Inside Terri Kulbe's house in southwest Denver on any given night, you wouldn't think there would be many obstacles -- unless you're talking about not burning the cookies she's baking.
But if you listen closer, there are plenty of challenges around this kitchen table.
"When I first discovered that I had a lump, I pretty much knew -- this is probably not good," Kulbe explained. "Stage four breast cancer. Spreading pretty quickly."
To her liver. And her neck. She had a double mastectomy, but the surgeon found even more cancer in her chest.
"There's been days I've said, 'Crap! I don't want to die from this,'" she said.
Nearly two years of chemotherapy and radiation later, she thought she had finally beaten cancer. But her last scan, taken a few months ago, showed cancer had again reared its head.
You'd think five going on six bouts with cancer was enough of a challenge. But cancer has a way of changing things, even things one might be scared of.
"If somebody asks me to do something weird like crawl down the side of a building, I'm probably going to do it," Kulbe joked.
That brings us back to that building -- the top of a downtown Denver high-rise. Thirty-two stories up in the air.
This is the "Over the Edge" fundraiser for the Cancer League of Colorado.
Kulbe spent months fundraising with her family. Her reward? The chance to rappel straight down the side of the building.
"Oh God," she said, looking over the edge.
After training and getting into position, she was just about ready to go.
"I can't do this; there's no way," she said. "I felt like I don't want to go down the side of this building. Let's just go fight cancer over here because that'll be easier."
But after her fight against cancer, she decided to fight back against her fear.

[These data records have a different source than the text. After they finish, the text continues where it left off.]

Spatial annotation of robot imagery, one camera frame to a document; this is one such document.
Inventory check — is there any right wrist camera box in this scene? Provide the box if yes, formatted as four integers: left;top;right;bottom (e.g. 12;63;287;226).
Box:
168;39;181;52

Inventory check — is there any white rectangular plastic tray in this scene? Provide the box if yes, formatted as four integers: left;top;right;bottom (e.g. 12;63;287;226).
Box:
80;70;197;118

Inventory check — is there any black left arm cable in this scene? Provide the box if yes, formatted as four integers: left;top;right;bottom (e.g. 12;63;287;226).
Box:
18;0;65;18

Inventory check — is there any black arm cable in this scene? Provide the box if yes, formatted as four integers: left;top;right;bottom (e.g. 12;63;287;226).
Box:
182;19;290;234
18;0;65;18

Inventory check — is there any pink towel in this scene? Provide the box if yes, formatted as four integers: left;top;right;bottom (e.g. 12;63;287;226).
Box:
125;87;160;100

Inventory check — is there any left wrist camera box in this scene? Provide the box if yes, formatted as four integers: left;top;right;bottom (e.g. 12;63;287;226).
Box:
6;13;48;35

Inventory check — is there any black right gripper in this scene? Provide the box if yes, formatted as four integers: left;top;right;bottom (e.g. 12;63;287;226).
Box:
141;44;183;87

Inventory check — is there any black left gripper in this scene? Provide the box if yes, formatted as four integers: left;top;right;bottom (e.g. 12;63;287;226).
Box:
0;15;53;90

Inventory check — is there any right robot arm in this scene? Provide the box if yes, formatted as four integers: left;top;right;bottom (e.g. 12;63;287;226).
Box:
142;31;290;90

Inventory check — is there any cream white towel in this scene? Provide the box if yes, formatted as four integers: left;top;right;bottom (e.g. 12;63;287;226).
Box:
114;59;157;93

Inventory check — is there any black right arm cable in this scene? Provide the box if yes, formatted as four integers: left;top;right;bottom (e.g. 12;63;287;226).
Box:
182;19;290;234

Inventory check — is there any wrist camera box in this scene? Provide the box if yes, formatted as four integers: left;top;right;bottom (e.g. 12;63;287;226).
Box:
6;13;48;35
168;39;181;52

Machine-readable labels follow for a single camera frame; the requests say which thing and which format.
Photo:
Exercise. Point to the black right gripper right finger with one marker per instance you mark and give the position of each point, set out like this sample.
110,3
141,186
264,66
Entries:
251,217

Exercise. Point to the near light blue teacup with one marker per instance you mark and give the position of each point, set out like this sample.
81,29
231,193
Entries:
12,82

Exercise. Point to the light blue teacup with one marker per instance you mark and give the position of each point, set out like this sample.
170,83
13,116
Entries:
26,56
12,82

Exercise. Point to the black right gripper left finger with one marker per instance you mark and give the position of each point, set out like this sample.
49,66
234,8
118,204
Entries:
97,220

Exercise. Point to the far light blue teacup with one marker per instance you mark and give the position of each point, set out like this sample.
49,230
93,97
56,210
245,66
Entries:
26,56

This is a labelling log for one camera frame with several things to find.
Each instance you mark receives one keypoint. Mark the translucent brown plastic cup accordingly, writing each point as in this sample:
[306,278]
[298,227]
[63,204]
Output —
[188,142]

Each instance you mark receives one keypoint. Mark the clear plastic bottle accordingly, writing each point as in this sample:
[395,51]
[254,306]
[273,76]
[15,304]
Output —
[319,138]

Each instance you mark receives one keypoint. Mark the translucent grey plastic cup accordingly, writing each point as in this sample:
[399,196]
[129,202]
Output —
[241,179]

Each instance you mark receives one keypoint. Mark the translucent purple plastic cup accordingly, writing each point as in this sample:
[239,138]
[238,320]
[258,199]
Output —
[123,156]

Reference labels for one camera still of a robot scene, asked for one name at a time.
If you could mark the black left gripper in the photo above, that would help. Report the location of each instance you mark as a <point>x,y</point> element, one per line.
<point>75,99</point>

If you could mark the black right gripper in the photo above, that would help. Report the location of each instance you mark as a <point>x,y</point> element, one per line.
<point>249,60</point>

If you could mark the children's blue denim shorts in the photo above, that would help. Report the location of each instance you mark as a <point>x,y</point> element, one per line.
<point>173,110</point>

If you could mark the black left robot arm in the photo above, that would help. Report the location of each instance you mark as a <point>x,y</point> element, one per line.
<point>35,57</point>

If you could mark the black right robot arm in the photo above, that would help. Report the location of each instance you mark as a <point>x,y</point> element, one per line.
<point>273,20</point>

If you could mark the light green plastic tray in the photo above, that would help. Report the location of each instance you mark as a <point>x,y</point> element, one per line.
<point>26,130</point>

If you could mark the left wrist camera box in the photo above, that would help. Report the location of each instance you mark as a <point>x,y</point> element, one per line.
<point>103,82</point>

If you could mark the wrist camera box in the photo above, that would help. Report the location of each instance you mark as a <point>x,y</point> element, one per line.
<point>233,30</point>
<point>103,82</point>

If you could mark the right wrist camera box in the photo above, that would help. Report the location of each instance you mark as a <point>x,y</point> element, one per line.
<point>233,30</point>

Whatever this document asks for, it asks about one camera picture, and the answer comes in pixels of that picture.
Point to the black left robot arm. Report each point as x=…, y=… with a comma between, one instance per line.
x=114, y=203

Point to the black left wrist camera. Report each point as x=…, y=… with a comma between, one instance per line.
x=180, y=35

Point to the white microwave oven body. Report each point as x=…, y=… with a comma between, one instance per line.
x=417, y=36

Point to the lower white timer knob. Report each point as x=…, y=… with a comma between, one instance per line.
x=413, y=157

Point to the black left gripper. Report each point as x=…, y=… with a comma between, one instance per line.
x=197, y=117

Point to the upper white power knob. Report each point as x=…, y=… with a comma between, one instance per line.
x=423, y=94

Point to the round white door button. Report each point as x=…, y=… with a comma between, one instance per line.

"I thought, 'No you need to do this.' And that's kind of what I've been doing since my diagnosis is just facing it," she said.
So that's what she did. Slowly. Inch by inch -- going over the edge.
"Going over that edge was the epitome of facing my fears. So I can easily compare what I'm going through to that and just face it," Kulbe said.
And 15 minutes later, set to cheers by her entire extended family, she put her feet back on the ground.
"You do something you don't think you can do, it kind of gives you that boost you need to get through something else I suppose," Kulbe said from her living room.
Over the edge. Over fear. And hopefully over cancer -- to get back to more family dinners around that kitchen table, with cookies baked just right.